Conhecida como PEC da Morte, a Proposta de Emenda Constitucional (PEC) 06/2019, do governo de Jair Bolsonaro, pretende aumentar a idade mínima, bem como o tempo de contribuição necessário para a aposentadoria. “No momento mais vulnerável da vida, o trabalhador ficaria sem aposentadoria, sem garantia de sobrevida, como acontece no Chile. O país enfrenta uma epidemia de suicídios por idosos acima de 80 anos, por receberem valor equivalente a R$300 ou R$400 por mês”, explica Juliana Salles, diretora de assuntos jurídicos do Sindicato dos Médicos de São Paulo (Simesp). A proposta de Jair Bolsonaro também é similar à que foi posta em prática na Colômbia e México, onde sete em cada 10 trabalhadores não conseguem se aposentar.

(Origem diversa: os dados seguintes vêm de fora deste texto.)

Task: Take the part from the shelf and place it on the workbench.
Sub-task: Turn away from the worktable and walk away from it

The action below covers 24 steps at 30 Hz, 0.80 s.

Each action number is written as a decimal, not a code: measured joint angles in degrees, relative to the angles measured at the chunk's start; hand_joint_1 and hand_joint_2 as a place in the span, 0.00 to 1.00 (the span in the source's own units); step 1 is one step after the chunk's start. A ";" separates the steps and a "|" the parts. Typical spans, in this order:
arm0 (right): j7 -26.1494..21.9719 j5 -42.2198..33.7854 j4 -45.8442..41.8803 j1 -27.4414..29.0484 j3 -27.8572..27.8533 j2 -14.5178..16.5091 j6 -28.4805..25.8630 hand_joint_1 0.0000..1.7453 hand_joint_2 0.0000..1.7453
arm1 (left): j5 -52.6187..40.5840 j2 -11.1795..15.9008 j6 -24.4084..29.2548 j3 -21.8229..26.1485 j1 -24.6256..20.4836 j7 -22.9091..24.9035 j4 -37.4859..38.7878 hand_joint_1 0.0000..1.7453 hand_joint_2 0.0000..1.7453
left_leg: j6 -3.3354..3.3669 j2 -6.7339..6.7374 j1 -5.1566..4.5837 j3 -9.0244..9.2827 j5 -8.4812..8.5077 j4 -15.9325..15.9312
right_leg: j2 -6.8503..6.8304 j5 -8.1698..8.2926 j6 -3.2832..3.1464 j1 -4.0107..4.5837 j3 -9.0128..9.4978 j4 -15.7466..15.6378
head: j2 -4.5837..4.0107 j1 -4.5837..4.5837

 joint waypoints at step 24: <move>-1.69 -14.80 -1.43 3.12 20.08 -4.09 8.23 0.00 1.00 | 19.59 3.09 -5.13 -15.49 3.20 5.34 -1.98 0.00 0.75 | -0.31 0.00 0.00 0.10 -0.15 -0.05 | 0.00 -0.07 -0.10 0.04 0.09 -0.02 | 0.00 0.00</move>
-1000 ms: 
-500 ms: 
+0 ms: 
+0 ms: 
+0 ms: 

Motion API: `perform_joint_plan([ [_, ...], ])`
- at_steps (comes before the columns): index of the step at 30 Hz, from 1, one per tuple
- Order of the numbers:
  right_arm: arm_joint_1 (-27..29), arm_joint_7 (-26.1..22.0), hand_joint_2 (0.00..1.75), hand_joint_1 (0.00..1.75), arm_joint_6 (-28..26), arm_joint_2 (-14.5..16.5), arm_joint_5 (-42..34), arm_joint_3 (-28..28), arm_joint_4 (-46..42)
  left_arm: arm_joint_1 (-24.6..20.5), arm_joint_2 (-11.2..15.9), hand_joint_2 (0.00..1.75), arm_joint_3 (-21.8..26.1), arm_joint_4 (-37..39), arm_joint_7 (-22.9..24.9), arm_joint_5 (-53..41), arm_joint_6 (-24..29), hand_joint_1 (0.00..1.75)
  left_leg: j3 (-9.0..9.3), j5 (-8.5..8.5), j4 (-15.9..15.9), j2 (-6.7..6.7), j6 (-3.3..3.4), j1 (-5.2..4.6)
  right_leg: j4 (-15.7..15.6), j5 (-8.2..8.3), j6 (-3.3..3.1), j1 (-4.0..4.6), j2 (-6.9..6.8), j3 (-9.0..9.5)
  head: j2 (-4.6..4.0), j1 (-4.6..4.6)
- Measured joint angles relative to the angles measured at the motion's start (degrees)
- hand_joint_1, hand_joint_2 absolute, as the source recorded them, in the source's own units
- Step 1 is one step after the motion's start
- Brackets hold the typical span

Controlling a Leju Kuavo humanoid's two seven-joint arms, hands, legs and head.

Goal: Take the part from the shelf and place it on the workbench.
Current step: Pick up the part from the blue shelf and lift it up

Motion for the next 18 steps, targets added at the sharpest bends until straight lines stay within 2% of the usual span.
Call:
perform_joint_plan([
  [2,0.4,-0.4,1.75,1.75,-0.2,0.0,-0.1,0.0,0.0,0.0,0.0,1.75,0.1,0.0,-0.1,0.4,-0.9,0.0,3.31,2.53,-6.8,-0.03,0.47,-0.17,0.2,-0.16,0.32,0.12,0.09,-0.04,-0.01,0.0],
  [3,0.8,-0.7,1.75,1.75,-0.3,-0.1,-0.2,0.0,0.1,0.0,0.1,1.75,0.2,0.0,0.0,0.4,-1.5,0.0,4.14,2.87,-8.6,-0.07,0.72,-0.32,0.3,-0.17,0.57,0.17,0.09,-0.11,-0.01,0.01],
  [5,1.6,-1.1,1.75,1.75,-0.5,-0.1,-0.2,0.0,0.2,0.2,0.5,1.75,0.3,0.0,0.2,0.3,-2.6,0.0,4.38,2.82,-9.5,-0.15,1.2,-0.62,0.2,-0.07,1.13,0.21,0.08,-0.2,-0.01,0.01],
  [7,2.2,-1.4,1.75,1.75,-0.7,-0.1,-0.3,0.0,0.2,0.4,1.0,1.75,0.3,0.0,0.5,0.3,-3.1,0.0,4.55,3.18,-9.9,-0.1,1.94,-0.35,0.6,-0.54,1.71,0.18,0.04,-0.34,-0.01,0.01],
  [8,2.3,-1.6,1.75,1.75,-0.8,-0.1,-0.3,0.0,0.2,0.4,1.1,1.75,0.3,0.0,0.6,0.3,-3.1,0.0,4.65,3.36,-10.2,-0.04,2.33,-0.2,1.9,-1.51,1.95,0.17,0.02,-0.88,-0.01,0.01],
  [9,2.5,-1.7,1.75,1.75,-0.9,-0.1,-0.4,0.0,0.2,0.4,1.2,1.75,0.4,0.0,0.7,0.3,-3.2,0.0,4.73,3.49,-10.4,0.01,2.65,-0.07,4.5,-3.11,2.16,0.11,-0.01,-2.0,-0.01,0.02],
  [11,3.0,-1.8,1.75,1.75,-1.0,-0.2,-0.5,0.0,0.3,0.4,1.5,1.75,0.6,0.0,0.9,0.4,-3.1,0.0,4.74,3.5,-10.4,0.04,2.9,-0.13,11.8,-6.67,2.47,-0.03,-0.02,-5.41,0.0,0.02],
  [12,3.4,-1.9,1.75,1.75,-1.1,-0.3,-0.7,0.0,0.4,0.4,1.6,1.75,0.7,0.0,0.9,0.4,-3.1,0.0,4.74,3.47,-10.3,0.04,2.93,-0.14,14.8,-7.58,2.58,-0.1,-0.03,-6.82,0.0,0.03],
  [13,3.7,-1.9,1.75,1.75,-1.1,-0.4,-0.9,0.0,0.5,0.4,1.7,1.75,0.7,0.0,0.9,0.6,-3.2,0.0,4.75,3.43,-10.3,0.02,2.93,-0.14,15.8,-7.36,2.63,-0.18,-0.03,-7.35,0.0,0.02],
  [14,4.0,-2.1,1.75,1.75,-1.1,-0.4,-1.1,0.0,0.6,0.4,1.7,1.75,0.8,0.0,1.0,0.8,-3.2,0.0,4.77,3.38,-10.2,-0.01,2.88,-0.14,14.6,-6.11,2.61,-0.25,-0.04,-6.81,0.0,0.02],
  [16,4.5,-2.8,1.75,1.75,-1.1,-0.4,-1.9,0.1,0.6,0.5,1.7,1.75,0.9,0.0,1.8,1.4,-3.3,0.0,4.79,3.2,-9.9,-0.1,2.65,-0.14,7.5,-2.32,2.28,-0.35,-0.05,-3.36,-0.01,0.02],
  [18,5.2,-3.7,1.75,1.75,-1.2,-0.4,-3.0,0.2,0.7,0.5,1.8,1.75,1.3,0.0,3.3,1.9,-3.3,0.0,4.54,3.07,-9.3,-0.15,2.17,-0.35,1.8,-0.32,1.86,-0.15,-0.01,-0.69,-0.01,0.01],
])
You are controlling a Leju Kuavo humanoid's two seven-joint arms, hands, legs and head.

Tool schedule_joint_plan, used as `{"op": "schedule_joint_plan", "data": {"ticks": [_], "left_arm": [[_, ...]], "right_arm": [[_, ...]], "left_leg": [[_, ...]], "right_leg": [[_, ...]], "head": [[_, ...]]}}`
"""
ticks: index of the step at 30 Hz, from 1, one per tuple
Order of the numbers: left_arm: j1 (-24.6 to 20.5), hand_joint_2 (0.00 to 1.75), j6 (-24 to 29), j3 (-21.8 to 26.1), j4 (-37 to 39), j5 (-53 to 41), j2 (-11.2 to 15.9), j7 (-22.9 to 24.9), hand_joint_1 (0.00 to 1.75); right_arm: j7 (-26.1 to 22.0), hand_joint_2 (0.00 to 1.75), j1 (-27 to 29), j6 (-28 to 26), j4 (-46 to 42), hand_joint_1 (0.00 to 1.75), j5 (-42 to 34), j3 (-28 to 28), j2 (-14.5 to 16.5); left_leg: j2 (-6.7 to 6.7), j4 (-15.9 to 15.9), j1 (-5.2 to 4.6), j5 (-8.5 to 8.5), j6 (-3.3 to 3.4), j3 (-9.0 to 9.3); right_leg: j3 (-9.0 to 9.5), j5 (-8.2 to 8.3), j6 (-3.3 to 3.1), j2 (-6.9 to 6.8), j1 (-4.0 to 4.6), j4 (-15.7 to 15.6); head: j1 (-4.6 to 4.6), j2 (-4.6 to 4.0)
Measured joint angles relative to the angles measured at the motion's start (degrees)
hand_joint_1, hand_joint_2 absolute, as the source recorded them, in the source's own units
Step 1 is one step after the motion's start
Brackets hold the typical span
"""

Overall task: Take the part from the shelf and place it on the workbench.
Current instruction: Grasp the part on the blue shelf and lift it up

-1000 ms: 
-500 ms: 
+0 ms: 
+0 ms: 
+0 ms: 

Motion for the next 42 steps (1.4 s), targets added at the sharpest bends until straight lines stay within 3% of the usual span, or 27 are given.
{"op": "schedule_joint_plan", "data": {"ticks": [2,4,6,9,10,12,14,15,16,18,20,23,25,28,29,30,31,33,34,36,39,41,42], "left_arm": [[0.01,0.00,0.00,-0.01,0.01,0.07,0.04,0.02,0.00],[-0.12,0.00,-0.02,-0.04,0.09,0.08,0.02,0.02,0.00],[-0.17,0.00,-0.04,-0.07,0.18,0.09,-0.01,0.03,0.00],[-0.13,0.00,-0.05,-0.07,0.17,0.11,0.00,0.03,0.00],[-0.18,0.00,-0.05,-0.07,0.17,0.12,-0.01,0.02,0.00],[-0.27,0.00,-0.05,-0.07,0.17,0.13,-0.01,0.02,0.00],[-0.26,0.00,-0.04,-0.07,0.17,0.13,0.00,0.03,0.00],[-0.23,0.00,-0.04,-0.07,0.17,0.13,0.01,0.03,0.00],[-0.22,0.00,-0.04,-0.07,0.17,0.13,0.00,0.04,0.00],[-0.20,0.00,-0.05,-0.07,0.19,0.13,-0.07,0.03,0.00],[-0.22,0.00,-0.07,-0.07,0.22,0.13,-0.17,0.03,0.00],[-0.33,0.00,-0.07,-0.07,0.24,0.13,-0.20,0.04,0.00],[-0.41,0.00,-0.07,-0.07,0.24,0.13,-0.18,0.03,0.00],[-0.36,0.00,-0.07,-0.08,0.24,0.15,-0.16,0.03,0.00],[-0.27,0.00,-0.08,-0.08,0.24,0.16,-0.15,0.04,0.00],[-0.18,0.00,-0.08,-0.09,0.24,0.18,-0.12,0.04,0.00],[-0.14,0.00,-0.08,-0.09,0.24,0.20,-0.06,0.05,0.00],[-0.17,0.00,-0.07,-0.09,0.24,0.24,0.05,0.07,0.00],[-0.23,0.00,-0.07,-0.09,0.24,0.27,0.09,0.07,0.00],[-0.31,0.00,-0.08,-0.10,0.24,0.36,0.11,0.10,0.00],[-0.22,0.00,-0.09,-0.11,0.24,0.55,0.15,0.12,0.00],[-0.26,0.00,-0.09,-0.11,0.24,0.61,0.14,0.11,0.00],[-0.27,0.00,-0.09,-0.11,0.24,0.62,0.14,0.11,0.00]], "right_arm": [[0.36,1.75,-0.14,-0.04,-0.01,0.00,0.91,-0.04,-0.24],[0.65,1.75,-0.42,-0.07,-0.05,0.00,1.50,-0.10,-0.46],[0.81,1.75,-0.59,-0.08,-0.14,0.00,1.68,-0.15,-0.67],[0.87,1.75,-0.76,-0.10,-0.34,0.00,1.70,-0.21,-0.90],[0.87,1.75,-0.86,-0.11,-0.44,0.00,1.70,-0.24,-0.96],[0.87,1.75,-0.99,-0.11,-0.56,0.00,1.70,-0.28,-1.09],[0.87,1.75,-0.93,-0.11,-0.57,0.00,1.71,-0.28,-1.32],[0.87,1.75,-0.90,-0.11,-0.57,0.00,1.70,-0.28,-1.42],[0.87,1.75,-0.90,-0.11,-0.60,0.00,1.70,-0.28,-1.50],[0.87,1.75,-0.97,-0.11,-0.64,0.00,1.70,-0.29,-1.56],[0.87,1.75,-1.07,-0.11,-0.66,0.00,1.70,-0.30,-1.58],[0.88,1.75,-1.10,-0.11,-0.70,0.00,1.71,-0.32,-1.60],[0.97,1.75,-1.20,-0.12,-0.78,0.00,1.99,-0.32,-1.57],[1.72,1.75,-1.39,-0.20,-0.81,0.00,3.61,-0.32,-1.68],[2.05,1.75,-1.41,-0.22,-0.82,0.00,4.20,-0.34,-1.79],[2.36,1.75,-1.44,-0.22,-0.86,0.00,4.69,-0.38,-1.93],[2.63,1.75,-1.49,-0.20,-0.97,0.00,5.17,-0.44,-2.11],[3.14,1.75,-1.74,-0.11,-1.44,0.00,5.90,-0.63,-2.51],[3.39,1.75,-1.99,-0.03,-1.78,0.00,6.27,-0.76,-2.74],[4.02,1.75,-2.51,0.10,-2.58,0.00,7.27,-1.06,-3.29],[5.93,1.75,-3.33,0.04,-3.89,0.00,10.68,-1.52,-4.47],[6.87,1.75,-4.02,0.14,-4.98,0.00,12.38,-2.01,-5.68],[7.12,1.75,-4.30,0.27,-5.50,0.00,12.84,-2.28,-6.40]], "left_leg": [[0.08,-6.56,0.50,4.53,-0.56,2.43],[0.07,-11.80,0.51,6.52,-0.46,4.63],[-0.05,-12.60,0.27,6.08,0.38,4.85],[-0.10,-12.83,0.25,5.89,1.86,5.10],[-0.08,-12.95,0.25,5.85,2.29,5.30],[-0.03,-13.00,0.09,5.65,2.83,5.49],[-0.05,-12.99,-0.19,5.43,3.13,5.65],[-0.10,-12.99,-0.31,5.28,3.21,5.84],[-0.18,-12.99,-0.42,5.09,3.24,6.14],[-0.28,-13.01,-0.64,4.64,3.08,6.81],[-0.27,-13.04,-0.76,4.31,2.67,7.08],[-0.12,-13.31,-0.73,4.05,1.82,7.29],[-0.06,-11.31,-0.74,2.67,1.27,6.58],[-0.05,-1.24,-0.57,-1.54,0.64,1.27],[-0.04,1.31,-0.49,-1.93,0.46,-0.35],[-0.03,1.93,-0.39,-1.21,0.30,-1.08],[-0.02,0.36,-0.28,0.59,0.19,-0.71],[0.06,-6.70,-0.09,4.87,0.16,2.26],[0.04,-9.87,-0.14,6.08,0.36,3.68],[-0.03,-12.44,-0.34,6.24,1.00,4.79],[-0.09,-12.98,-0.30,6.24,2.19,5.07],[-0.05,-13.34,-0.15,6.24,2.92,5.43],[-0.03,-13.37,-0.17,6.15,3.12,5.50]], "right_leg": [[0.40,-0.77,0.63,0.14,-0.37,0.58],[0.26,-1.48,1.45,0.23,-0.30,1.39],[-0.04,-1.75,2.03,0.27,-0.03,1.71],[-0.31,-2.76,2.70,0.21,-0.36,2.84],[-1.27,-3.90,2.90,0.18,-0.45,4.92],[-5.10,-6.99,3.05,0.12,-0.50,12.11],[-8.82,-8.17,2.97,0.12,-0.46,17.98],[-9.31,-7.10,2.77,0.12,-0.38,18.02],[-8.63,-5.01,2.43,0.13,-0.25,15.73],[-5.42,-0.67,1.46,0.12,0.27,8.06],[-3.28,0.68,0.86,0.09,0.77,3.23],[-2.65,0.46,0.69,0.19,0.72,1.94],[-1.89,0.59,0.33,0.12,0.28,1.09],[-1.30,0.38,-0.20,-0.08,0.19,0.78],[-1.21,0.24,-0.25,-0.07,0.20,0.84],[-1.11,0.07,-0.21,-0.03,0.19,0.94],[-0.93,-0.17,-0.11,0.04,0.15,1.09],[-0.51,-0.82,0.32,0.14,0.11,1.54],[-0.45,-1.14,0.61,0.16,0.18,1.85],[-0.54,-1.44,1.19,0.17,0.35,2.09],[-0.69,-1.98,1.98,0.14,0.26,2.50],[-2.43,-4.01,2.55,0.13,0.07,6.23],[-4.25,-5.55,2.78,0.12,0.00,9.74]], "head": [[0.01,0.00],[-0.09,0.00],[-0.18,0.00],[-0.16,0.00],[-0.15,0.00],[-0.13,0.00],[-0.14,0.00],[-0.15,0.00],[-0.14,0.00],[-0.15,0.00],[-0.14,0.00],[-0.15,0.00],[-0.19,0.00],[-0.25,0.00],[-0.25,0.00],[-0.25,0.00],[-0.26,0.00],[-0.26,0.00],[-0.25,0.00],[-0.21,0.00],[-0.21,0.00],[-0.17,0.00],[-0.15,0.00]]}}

Na prática, a reforma quer destruir a previdência social solidária (em que empregado, empregador e Estado garantem o direito à seguridade), dando lugar à capitalização individual. Ao desobrigar empresas de contribuir com a previdência, o governo pretende repassar fundos previdenciários ao pagamento de juros da dívida pública, que não correspondem às necessidades da população. “Estamos convencidos de que a reforma será muito ruim para nós também e queremos que os médicos participem efetivamente da luta pelo direito à aposentadoria”, finaliza Juliana.